It was a stinking hot bright sunny day, being oppressive with no respite. Their school responded. It was an utterly dedicated and disciplined performance in the sun on a 380C day. We stood & sat in the shade of the large school fale where we performed, facing north while the students moved into the sun and gave a most amazing award-winning performance of Samoan song, dance and movement. Despite us being in the relative comfort of shade, a number of our members verged on heat related health issues.
The school gave us a lunch box each with curried chicken, rice, coleslaw & chicken drum stick, and whole coconut with straw (drink). Ladies made sandwiches previous night for lunch today but they remained in the cooler bags and we did not eat them at this stage. After the boxed lunch, we did a meet & greet with their senior students only. Their juniors sat in the shade of the classroom eves until we departed. Eventually we set down equipment, loaded the truck and departed for Afu Aau Waterfall to have a fresh water swim.
It was a short 15 minute drive from Don Bosco High School. This was our afternoon activity. Mr Parr paid the chiefs the $5WSTpp fee for swimming on their land.

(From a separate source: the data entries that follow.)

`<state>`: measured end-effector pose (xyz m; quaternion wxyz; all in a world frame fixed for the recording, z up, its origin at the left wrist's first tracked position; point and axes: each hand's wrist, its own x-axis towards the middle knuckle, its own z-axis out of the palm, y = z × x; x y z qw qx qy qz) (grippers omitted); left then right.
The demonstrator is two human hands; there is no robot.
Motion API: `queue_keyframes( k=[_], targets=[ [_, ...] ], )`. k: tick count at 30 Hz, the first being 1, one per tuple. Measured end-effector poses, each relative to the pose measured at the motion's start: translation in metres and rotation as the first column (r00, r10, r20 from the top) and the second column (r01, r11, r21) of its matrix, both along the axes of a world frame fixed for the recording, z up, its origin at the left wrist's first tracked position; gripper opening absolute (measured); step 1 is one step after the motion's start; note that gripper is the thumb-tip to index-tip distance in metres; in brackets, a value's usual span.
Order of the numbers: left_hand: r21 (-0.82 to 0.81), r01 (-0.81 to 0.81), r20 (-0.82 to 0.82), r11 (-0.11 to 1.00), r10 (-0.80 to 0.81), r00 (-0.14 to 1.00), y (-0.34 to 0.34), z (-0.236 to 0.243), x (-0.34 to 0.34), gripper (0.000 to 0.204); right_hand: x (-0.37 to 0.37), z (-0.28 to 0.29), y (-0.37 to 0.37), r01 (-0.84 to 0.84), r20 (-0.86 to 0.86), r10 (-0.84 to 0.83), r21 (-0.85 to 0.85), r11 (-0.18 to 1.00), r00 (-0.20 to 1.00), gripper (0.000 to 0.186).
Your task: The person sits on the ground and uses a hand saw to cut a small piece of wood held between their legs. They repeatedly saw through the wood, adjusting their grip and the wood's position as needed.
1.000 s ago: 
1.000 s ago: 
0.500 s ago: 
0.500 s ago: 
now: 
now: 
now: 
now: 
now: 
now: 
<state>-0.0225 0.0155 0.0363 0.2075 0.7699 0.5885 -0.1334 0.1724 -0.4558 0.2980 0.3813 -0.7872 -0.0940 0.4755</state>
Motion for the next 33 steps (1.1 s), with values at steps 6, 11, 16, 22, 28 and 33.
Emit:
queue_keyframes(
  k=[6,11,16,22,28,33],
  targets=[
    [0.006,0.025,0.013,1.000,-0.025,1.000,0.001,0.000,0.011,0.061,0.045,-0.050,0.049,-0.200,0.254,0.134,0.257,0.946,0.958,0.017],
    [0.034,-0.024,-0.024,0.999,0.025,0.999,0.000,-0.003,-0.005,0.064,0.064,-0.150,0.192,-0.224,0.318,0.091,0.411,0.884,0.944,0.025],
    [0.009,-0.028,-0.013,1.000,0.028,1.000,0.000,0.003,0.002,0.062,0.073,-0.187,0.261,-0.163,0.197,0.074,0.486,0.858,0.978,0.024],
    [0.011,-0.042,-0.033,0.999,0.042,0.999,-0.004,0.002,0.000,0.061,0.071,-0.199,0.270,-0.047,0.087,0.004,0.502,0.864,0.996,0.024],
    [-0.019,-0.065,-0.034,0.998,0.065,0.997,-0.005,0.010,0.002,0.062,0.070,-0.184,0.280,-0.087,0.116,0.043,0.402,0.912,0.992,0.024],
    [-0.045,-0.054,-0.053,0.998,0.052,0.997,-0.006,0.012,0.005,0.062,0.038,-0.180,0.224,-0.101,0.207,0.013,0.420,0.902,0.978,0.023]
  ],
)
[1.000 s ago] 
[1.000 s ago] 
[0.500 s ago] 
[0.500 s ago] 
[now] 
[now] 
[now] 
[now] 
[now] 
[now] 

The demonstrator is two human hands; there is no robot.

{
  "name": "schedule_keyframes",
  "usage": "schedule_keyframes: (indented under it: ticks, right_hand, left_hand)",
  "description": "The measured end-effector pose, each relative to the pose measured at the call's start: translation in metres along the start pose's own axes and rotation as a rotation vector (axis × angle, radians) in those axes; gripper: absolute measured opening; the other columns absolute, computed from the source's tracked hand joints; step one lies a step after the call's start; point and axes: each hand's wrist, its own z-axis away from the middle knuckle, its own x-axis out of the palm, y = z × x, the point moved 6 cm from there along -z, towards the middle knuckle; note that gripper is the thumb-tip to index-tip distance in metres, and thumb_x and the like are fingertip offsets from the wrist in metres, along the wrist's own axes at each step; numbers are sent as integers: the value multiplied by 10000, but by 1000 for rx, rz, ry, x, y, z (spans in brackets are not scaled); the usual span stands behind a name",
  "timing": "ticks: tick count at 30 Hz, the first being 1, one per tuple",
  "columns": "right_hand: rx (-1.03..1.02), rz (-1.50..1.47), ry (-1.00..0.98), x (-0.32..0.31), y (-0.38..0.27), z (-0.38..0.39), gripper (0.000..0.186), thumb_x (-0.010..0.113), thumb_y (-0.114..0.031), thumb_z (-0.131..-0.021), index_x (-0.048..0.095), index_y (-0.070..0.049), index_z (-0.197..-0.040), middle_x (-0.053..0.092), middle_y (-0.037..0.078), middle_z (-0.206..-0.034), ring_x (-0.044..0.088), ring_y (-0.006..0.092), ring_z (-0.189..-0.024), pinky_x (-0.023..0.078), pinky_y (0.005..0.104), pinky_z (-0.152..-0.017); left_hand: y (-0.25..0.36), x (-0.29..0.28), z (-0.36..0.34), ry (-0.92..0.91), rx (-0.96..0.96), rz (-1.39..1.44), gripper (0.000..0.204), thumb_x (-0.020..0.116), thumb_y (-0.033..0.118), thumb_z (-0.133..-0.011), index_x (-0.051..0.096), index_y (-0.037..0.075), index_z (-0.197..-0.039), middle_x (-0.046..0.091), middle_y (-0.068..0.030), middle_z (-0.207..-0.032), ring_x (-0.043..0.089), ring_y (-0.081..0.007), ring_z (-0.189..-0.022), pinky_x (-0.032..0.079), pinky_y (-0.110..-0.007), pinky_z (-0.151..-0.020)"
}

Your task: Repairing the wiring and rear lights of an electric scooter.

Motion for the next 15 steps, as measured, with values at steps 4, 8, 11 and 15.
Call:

There was no changing facility so the boys went behind the parked bus and removed their No.1s and got into swimwear. When they had all gone, the girls did similar but with some mums standing guard at either end of the bus. The pools had a number of fabulous water jumping spots and were refreshing with large waterfalls cascading down into the rocks. Some level of concern regarding student safety, so teachers were all on careful student watch. It was a beautiful spot. A student vomited on the side of the track on the way back to the bus, treated by Fiona Hermann with water and anti bacterial gel on hands.
We were back on the buses at 3:30pm and headed for our new accommodation, Tanu Beach fales resort; travelling along a coast devastated nearly a century ago by cyclones and volcanoes. The Sandwiches made the previous night for today’s lunch were handed out for afternoon tea.
We arrive at accommodation at about 5pm: Tanu Beach Fales in the village of Manase. Our accommodation included breakfast and evening meal. Ms Wolff assigned fales to everyone. It was a similar allocation to the rooms at Pasefika Inn. There were some double/twin fales, triple, quad, six berth and seven berth fales. We immediately asked Tanu Beach Fales to provide in-house lunches. Options: $10WST pp for sandwiches or BBQ. We decided BBQ; chicken, sausage, lamb rib, coleslaw, rice & sauce. (KFS & napkin were inside the polystyrene box). We also asked Vaea of Tanu Beach Fales to buy us 300 litres of water in large bottles to minimise water cost.
That afternoon a student tripped at the fales while changing in the toilet cubicle of the ablution block. It was quite a serious twist/strain. Initially, Fiona Hermann saw to the injury and secured it as best possible. Vicki Dunlop had flown over to surprise son Nathan and she is a physio. Mrs Dunlop re-strapped the student’s knee. Later that day, another student showed signs of allergic reaction (rash & lumps on right forearm & hand) to bites or pollen from lei (ula) presented to her at Don Bosco. The injury worsened as the trip progressed. It turned out to be sea lice bites but in the meantime, there had been a flurry of effort in trying to diagnose and decide what action to take.
We enjoyed our first meal at our new accommodation; the evening meal. We sat on a long single continuous bench set in a horse-shoe square in an open air dining fale only a few metres from ocean waves lapping the resort. The food was brought to table; bread fruit, rice, battered fish, single sausage, taro leaves in coconut milk. Our end of day meeting was 8pm and lights out was at 10:00pm. At 11pm Ms Wolff, Chris Nation and Adrian Hayward did rounds to check all is well. Many students had dropped/closed all of their walls/blinds and were overheating. Over an hour spent on lifting fale blinds. Grown ups finally all in bed and then.... a student fainted in own fale – Fiona Hermann attended her.
DAY #7: Friday 04 July 2014
There was no hot water on this resort and showers had no rose. We stood under a hose-end and let cold water rush over us. 7.30am saw us having breakfast by the beach. It was again brought to the table, boiled egg, buttered toast, papaya, pancake, avocado, banana, wedge of orange, piece of coconut, tea & coffee.
All our transport on Savai’i was provided by Tanu Beach fales. We mostly got around in wooden buses. That is, wooden seats & floors/walls with no glass in windows. When it rained, Perspex squares were lifted to keep most water out of bus. We departed for our last school concert at 8:30am and arrived five minutes later at neighbouring village to Manase, Sofatu. we set up and prepared to play.
School concert #5 of 5 Safotu Sacred Heart Primary School 9:15am to 10:30am. We performed in the large school fale. Student population is 160. Primary schools are on holiday. 40 of the most local Sacred Heart Primary School students returned to school in best uniform to see us in action.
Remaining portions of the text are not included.